=== Begin Enclosure ===

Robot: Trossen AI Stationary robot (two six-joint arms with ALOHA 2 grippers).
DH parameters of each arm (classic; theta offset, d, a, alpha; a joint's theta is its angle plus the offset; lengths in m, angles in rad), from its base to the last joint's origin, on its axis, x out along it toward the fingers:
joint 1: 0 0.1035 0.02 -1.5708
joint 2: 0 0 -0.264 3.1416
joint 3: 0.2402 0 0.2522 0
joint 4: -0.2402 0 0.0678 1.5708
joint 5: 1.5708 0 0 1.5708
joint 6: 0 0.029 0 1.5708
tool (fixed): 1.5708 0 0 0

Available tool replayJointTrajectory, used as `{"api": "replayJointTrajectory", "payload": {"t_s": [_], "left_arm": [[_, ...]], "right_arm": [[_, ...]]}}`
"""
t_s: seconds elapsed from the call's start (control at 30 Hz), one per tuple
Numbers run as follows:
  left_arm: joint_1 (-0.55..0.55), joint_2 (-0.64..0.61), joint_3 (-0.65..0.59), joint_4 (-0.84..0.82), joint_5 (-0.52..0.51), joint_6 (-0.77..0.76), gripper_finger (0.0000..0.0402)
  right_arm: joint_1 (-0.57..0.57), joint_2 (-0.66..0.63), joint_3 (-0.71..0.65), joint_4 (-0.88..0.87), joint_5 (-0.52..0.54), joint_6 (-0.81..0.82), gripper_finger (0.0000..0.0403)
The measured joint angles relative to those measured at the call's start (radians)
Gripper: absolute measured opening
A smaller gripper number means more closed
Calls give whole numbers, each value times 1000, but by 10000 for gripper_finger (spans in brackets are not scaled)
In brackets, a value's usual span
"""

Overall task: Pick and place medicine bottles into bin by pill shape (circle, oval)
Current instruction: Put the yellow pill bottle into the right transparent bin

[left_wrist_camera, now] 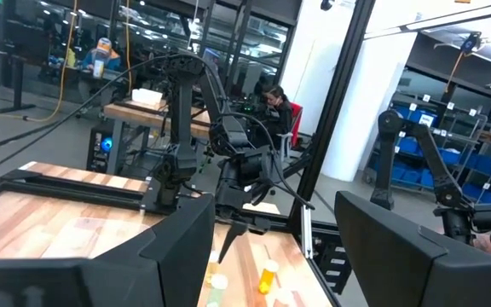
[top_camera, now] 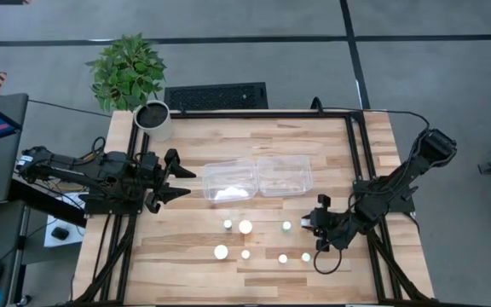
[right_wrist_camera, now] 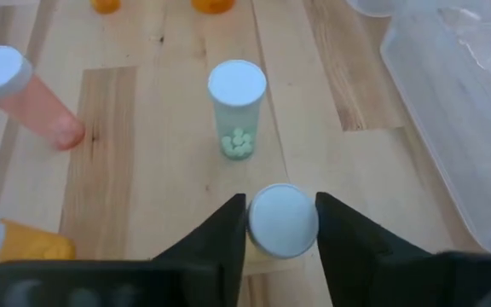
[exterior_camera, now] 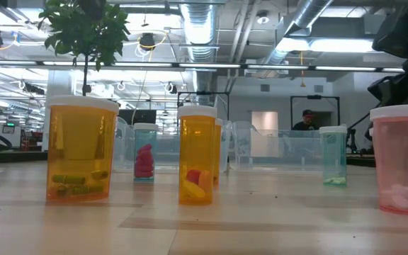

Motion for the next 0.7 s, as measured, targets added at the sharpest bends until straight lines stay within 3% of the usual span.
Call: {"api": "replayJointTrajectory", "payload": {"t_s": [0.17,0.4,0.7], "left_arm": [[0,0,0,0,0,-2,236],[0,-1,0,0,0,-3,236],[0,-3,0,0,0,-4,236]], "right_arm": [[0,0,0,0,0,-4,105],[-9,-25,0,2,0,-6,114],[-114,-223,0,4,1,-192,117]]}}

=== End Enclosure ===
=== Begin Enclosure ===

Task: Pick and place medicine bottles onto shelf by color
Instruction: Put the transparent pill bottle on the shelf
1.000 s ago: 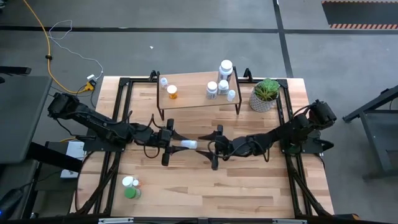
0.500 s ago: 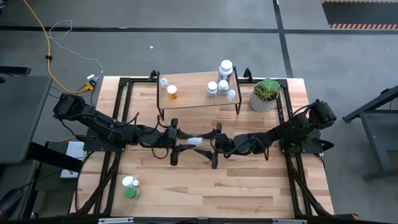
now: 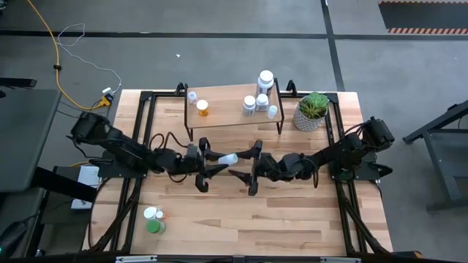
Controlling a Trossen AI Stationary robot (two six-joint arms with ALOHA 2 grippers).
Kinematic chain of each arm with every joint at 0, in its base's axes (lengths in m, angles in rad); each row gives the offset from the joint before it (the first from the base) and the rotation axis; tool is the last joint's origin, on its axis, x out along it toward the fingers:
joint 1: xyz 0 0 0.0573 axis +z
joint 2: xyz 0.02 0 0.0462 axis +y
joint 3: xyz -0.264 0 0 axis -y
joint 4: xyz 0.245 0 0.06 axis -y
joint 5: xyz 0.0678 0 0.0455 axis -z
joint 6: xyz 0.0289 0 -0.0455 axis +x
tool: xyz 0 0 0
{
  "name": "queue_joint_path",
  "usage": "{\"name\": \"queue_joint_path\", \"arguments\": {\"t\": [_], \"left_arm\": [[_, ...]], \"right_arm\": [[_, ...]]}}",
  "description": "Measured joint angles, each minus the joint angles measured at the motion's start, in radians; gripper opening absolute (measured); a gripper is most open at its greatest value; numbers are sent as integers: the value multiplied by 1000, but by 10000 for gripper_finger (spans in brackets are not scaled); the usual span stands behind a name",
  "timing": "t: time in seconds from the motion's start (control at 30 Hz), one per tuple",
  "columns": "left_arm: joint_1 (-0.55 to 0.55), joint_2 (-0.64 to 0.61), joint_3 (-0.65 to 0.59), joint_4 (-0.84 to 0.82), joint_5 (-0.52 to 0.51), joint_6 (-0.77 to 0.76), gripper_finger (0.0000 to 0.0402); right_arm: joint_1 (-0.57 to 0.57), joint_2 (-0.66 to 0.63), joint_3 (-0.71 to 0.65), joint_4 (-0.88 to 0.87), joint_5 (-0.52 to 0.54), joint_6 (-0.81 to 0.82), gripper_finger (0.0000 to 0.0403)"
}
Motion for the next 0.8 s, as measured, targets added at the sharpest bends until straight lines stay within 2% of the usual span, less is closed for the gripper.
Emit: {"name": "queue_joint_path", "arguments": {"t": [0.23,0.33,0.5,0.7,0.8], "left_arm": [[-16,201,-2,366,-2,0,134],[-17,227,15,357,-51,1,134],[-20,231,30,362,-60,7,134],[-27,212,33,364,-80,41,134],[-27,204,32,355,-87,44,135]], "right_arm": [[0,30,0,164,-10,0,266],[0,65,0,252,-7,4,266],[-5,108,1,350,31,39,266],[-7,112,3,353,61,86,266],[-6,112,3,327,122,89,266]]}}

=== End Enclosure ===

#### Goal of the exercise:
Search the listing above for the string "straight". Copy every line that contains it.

#### Response to this task:
Motion for the next 0.7 s, as measured, targets added at the sharpest bends until straight lines stay within 3% of the usual span.
Motion for the next 0.8 s, as measured, targets added at the sharpest bends until straight lines stay within 2% of the usual span, less is closed for the gripper.

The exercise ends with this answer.